§ **ASSIGNMENT**:
Could the lines from the top of the material to the line that contains "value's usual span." be retyped exactly, both included and pictures omitted?

▼

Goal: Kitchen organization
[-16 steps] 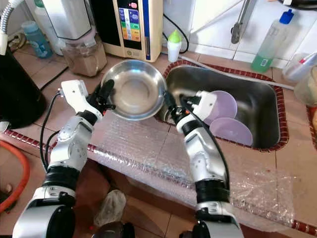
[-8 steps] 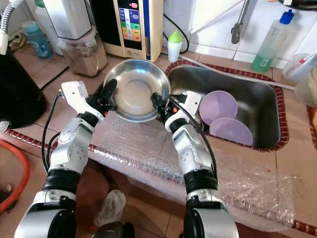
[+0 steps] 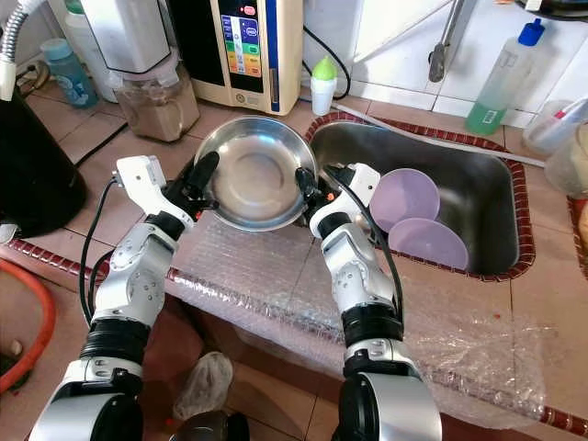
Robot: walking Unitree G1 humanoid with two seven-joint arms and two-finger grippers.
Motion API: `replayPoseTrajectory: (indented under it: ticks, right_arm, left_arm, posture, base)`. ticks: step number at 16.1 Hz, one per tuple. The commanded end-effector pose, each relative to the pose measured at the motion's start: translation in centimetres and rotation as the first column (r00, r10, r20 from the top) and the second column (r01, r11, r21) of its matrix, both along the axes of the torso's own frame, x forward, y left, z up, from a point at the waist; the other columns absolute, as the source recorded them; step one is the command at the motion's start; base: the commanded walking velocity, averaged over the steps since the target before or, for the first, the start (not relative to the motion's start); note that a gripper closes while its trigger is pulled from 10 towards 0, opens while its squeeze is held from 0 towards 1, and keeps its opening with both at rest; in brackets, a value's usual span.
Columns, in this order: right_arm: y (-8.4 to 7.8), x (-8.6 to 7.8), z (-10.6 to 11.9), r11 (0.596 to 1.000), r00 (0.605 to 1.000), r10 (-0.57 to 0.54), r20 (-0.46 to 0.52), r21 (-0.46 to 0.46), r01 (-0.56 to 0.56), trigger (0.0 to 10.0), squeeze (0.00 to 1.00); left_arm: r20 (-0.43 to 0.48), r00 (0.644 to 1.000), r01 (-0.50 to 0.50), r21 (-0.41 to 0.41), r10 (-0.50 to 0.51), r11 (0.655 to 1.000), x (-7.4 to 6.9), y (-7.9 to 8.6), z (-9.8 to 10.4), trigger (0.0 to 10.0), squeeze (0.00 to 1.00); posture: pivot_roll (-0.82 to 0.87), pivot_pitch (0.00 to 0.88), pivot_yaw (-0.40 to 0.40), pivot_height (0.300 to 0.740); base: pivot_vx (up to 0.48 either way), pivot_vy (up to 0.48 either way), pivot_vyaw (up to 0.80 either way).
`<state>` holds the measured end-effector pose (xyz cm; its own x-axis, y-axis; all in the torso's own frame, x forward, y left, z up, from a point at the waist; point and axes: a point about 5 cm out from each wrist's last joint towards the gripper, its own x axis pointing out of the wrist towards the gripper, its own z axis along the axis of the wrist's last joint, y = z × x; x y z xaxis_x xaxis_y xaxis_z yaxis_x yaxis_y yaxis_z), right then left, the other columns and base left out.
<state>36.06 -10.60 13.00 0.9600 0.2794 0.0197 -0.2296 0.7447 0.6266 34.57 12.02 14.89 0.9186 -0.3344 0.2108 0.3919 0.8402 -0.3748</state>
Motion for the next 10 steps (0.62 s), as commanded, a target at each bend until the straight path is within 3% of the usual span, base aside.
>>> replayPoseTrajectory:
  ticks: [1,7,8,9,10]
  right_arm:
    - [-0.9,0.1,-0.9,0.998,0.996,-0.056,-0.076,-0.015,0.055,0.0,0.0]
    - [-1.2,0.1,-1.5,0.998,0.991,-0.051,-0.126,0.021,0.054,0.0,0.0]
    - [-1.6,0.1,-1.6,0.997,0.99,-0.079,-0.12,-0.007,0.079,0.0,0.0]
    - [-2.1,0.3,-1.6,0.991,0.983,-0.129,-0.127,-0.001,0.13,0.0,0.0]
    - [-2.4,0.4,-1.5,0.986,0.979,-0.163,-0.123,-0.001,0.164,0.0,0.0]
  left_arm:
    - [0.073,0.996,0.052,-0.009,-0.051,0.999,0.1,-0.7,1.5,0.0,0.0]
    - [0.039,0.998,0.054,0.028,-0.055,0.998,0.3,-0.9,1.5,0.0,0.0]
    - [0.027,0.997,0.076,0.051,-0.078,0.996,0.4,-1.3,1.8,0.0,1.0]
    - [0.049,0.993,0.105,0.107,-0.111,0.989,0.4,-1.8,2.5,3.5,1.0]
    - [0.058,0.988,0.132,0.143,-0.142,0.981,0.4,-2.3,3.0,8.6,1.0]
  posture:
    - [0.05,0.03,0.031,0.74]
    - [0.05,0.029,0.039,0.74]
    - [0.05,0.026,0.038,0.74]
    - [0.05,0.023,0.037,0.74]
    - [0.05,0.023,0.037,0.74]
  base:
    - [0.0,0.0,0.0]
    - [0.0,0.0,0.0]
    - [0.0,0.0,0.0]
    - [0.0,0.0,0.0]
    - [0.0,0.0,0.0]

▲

§ **TASK RESPONSE**:
Goal: Kitchen organization
[-16 steps] 
[-8 steps] 
[+0 steps] 
Robot: walking Unitree G1 humanoid with two seven-joint arms and two-finger grippers.
Motion API: `replayPoseTrajectory: (indented under it: ticks, right_arm, left_arm, posture, base)`. ticks: step number at 16.1 Hz, one per tuple. The commanded end-effector pose, each relative to the pose measured at the motion's start: translation in centimetres and rotation as the first column (r00, r10, r20 from the top) and the second column (r01, r11, r21) of its matrix, both along the axes of the torso's own frame, x forward, y left, z up, from a point at the waist; the other columns absolute, as the source recorded them; step one is the command at the motion's start; base: the commanded walking velocity, averaged over the steps since the target before or, for the first, the start (not relative to the motion's start); note that a gripper closes while its trigger is pulled from 10 towards 0, opens while its squeeze is held from 0 towards 1, and keeps its opening with both at rest; in brackets, a value's usual span.

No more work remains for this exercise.